(Records from a dataset)
■ ■ ■

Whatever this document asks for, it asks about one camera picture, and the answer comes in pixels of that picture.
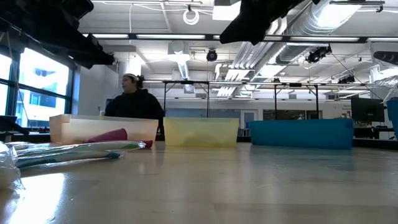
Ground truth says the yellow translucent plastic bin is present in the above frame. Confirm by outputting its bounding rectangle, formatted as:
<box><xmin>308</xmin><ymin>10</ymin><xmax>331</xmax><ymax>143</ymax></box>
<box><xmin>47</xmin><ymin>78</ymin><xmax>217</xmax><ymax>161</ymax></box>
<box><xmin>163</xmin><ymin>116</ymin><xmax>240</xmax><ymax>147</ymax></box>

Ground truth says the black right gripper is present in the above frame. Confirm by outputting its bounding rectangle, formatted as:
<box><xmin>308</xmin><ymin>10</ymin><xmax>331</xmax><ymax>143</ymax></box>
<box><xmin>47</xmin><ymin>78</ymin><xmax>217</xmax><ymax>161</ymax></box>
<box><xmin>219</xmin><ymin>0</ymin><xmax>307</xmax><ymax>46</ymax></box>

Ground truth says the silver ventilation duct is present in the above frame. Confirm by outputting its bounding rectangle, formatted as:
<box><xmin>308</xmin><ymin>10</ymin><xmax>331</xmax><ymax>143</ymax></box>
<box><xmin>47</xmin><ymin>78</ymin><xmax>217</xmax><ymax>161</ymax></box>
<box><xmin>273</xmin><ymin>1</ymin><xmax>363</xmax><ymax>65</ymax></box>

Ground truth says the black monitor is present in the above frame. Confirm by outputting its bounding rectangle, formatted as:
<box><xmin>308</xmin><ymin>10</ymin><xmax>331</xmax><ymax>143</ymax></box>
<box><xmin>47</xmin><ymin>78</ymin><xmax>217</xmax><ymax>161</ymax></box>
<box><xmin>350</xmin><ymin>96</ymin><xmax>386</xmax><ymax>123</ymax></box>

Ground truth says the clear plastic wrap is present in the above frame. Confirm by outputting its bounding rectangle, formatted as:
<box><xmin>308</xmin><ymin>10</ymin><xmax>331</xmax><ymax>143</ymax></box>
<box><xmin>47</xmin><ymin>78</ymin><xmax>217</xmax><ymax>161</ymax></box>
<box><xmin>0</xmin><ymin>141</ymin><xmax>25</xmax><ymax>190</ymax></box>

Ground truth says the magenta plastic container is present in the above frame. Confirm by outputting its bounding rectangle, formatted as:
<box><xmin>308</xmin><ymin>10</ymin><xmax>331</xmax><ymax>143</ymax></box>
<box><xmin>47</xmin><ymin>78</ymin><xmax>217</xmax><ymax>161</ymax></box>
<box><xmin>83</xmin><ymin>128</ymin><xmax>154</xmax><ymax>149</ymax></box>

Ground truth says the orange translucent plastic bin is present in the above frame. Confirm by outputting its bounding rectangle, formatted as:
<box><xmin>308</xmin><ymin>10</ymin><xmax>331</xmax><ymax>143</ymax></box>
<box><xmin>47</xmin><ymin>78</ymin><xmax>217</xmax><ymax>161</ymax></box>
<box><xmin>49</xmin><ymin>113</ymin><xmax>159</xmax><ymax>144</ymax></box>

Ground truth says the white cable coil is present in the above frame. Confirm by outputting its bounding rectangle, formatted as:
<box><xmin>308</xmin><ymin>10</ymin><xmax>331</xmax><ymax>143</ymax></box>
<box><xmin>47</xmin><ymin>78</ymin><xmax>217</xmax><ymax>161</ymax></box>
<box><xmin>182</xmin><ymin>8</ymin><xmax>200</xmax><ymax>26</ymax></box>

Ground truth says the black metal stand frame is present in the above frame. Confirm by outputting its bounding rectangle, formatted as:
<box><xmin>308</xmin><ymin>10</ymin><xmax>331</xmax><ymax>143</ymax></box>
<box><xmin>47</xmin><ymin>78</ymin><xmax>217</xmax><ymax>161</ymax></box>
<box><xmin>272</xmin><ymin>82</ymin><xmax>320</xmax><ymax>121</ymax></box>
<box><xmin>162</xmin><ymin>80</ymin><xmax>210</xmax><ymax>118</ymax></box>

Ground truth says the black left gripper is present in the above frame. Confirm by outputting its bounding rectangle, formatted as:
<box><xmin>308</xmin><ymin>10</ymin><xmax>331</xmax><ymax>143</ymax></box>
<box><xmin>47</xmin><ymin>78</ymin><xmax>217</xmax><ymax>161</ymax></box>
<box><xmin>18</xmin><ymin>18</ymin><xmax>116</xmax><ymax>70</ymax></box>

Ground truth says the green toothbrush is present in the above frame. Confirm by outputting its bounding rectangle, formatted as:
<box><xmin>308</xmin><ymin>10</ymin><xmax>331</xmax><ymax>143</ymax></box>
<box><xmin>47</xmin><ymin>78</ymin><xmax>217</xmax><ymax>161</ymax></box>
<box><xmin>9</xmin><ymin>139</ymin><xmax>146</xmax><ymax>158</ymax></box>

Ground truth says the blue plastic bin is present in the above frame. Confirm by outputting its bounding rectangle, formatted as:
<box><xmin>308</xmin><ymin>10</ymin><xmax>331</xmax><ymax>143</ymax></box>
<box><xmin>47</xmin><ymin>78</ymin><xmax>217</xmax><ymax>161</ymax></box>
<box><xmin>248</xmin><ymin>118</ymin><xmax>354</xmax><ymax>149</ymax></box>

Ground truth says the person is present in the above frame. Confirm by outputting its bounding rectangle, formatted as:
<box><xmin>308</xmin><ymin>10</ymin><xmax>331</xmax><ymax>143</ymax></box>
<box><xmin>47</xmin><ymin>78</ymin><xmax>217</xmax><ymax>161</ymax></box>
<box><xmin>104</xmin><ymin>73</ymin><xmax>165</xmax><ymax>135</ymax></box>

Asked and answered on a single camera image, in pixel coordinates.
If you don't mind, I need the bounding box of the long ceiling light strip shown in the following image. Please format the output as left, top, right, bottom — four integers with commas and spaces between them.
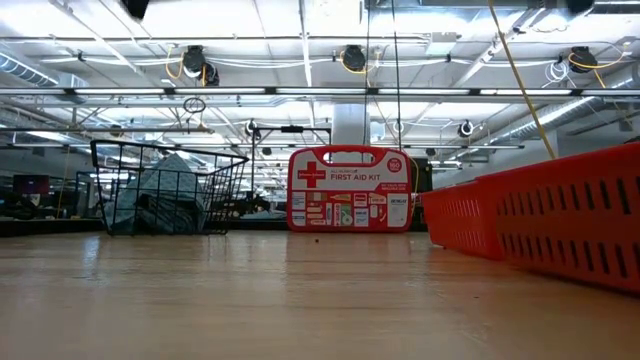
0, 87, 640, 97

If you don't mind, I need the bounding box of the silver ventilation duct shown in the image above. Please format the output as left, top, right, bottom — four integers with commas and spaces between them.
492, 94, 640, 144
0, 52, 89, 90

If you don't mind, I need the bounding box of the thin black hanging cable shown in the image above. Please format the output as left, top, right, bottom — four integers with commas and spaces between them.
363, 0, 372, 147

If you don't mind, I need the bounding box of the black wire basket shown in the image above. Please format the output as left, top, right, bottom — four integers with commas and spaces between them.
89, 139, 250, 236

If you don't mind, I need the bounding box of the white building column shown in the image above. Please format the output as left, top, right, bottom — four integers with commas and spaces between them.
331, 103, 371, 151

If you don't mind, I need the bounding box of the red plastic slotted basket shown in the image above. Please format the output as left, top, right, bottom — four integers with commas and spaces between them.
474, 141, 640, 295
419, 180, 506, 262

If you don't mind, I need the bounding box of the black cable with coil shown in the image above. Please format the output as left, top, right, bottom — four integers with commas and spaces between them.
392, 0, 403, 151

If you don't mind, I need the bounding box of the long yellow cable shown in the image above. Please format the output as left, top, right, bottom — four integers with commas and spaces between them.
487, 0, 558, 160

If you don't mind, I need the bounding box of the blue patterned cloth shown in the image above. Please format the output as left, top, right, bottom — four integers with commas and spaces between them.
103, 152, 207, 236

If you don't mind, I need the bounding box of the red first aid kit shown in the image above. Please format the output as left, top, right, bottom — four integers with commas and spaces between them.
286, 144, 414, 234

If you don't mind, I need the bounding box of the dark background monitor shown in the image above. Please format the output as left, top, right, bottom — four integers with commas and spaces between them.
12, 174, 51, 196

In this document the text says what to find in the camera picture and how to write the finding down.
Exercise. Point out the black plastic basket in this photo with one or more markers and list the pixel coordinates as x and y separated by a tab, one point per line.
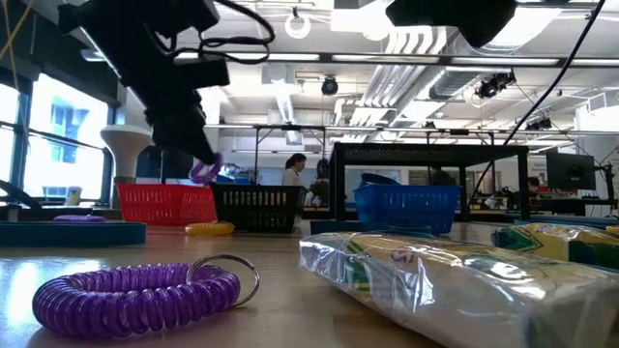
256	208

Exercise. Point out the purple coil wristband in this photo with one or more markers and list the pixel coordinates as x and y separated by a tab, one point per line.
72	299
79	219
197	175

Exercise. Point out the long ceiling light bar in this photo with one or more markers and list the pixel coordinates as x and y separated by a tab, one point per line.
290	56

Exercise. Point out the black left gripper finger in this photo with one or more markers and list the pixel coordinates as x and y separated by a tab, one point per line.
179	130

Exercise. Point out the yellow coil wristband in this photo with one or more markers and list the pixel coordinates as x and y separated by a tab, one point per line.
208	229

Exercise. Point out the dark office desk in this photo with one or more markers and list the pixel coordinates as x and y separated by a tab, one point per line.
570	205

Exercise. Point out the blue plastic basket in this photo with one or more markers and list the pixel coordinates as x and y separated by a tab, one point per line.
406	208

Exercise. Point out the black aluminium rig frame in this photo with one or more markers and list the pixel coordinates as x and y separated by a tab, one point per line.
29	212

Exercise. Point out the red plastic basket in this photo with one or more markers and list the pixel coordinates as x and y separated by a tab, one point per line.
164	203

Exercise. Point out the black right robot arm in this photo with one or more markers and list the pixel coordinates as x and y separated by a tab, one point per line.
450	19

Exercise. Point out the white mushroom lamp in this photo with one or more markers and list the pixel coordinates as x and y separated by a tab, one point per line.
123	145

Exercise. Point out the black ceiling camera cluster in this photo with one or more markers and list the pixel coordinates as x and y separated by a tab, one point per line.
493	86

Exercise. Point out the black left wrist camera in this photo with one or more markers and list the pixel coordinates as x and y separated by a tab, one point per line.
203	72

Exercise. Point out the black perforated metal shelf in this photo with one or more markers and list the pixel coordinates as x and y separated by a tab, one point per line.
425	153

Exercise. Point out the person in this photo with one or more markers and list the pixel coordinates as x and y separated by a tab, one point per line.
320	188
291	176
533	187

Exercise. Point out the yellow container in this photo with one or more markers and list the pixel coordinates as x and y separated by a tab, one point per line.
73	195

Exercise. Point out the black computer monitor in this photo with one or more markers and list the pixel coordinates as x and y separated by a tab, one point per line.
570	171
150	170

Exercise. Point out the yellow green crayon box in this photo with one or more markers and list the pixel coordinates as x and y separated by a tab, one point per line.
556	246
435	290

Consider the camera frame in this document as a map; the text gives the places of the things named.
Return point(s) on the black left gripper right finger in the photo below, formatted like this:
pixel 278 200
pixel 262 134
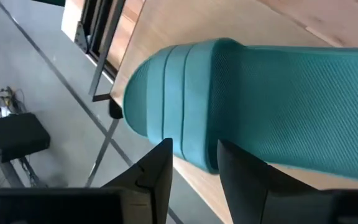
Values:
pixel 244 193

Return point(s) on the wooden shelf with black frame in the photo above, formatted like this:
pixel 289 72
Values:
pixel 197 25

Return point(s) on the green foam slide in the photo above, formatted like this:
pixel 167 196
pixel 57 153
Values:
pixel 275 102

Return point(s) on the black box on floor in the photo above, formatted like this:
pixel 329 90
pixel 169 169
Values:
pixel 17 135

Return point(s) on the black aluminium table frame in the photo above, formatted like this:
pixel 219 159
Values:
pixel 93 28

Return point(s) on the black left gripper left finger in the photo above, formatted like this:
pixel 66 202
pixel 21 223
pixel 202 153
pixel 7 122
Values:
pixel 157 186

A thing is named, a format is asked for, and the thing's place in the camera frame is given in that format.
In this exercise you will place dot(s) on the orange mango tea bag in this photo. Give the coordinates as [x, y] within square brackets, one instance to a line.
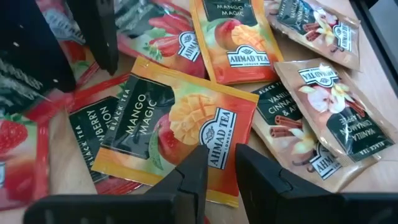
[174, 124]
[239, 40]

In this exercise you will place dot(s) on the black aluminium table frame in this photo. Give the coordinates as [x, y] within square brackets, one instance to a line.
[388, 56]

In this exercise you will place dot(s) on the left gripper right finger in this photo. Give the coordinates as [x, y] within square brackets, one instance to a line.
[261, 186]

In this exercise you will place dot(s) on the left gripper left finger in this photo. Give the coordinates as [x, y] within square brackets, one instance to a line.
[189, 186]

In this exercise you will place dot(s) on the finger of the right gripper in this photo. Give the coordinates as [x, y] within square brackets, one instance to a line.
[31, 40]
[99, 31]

■ ■ ■

*WORK TASK*
From the entries above, collect every line with the string "document" in it.

*TASK ANSWER*
Whatever this document asks for, it asks about one camera picture, and the answer comes in pixels of that picture.
In this document the text says what to find in the camera picture and how to write the finding down.
Consider the camera frame in this document as a map; the text gives the places of the things named.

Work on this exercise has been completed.